1. The record indicates that on March 21, 2007, Outen was driving along West Broad Street in Athens, Georgia, when his vehicle abruptly and sharply veered off the road into a restaurant parking lot where Trina Heard had stopped on her way to work. Outen’s vehicle slammed into Heard’s car, killing her. On March 18, 2009, a Clarke County grand jury returned a two-count indictment charging Outen with felony vehicular homicide based on reckless driving, see OCGA §§ 40-6-390 (a), 40-6-393 (a), and misdemeanor vehicular homicide based on failure to maintain lane, see OCGA §§ 40-6-48, 40-6-393 (c). The indictment was timely under the statute of limitations, which gives the State four years to bring a charge of felony vehicular homicide and two years to charge misdemeanor vehicular homicide. 1

In June 2009, Outen filed a special demurrer seeking dismissal of the FVH count on the ground that the indictment did not sufficiently notify him of the basis for the charge, which the trial court granted in September 2009. The State filed a direct appeal, and the *41 Court of Appeals affirmed in State v. Outen, 304 Ga. App. 203 (695 SE2d 654) (2010) (Outen I). After granting certiorari, we vacated the Court of Appeals’ judgment and remanded the case to that court to dismiss the appeal because the State had not followed the procedures required at that time for an interlocutory appeal from the dismissal of only part of an indictment. See State v. Outen, 289 Ga. 579, 580-582 (714 SE2d 581) (2011) (Outen II); former OCGA § 5-7-2 (requiring the State to follow interlocutory appeal procedures when the order being appealed was not a “final” order or an order suppressing illegally seized evidence). 2 On remand, the Court of Appeals conformed its judgment to this Court’s opinion, see State v. Outen, 311 Ga.
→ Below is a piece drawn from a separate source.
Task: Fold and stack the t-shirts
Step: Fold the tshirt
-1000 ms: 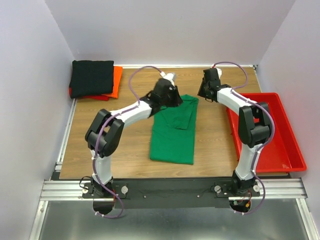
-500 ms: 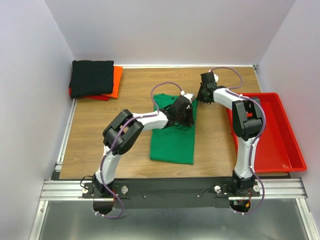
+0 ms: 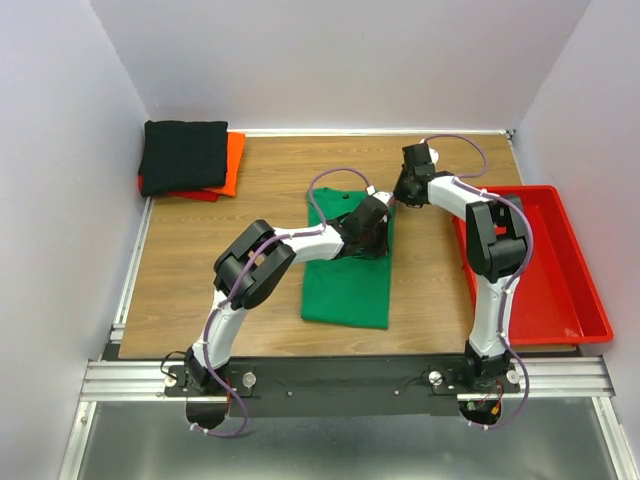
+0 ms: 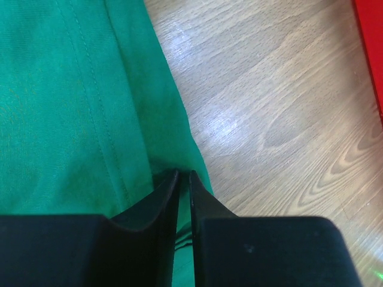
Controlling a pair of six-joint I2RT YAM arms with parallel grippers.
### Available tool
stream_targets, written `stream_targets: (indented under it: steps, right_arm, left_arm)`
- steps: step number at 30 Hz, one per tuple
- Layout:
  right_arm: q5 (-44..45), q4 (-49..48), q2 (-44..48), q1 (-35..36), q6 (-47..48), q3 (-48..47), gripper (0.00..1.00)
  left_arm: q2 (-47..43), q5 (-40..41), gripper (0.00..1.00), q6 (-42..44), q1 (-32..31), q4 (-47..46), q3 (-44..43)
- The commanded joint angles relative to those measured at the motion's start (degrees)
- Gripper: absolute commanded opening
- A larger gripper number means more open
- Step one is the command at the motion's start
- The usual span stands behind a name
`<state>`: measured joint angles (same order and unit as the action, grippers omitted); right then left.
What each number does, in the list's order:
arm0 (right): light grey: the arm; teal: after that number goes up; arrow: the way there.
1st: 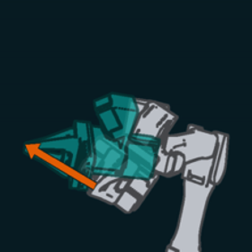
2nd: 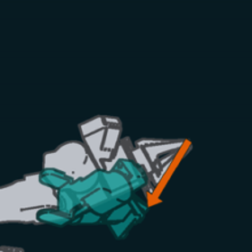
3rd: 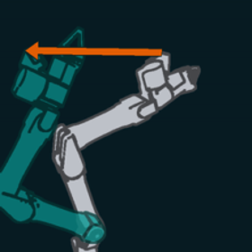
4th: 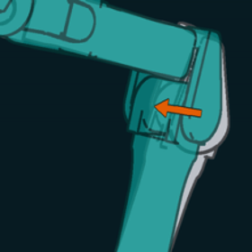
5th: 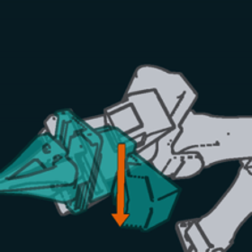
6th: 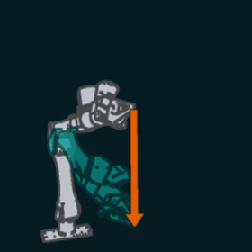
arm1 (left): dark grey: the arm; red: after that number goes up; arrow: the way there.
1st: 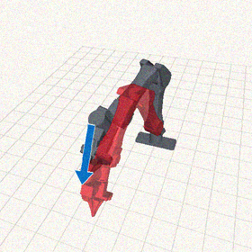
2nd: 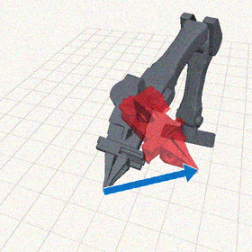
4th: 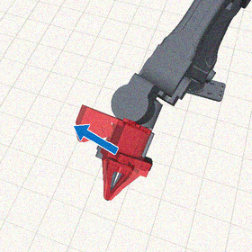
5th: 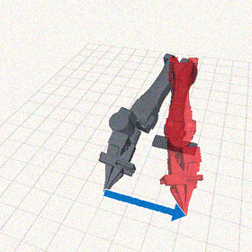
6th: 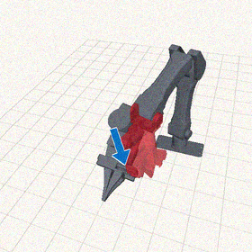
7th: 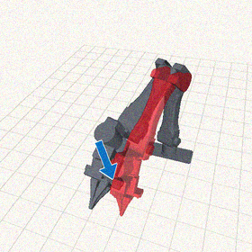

App. 378, 378 (715 SE2d 782) (2011) (Outen III), and issued the remittitur on August 31, 2011, which was filed in the trial court on September 8, 2011.

Afew months later, on December 20, 2011, a grand jury returned a second indictment against Outen on the same two charges based on the events of March 21, 2007. The misdemeanor vehicular homicide count was identical to that count in the original indictment, but the new indictment included additional factual allegations in the felony vehicular homicide count. That count now alleged that Outen “drove with a known seizure condition . . . without taking medication to prevent seizures, and . . . had a seizure while driving,” and that he “then failed to maintain his lane of travel, failed to brake his motor vehicle, and failed to take any evasive action to avoid hitting Trina Heard’s motor vehicle.”

In January 2012, Outen filed a plea in bar and demand for acquittal claiming that the FVH charge was time-barred, which the trial court granted on April 24,2012. The trial court granted the State a certificate of immediate review, and the Court of Appeals granted the State’s application for interlocutory appeal but then affirmed the trial court’s order in State v. Outen, 324 Ga. App. 457 (751 SE2d 109) (2013) (Outen IV). The Court of Appeals held that OCGA § 17-3-3, which extends the statute of limitations for six months after a timely filed indictment is quashed, did not apply in this case to save the FVH count of the second indictment. See Outen IV, 324 Ga. App. at 462-464. The court also held that the second indictment substantially amended the original FVH charge and therefore did not relate back *42 to the timely filed first indictment. See id. at 459-462. We granted the State’s petition for certiorari to consider both of the Court of Appeals’ holdings.

2. The basic law governing the statute of limitations in criminal cases is codified at OCGA §§ 17-3-1 to 17-3-3. Broadly speaking, OCGA § 17-3-1 limits the time within which a prosecution for particular offenses or categories of offenses must commence, while OCGA §§ 17-3-2, 17-3-2.1, and 17-3-2.2 specify periods that are excluded from the various limitations periods. OCGA § 17-3-3 then adds:

If an indictment is found within the time provided for in Code Section 17-3-1 or 17-3-2, or other applicable statute, and is quashed or a nolle proseiqui entered, the limitation shall be extended six months from the time the first indictment is quashed or the nolle prosequi entered.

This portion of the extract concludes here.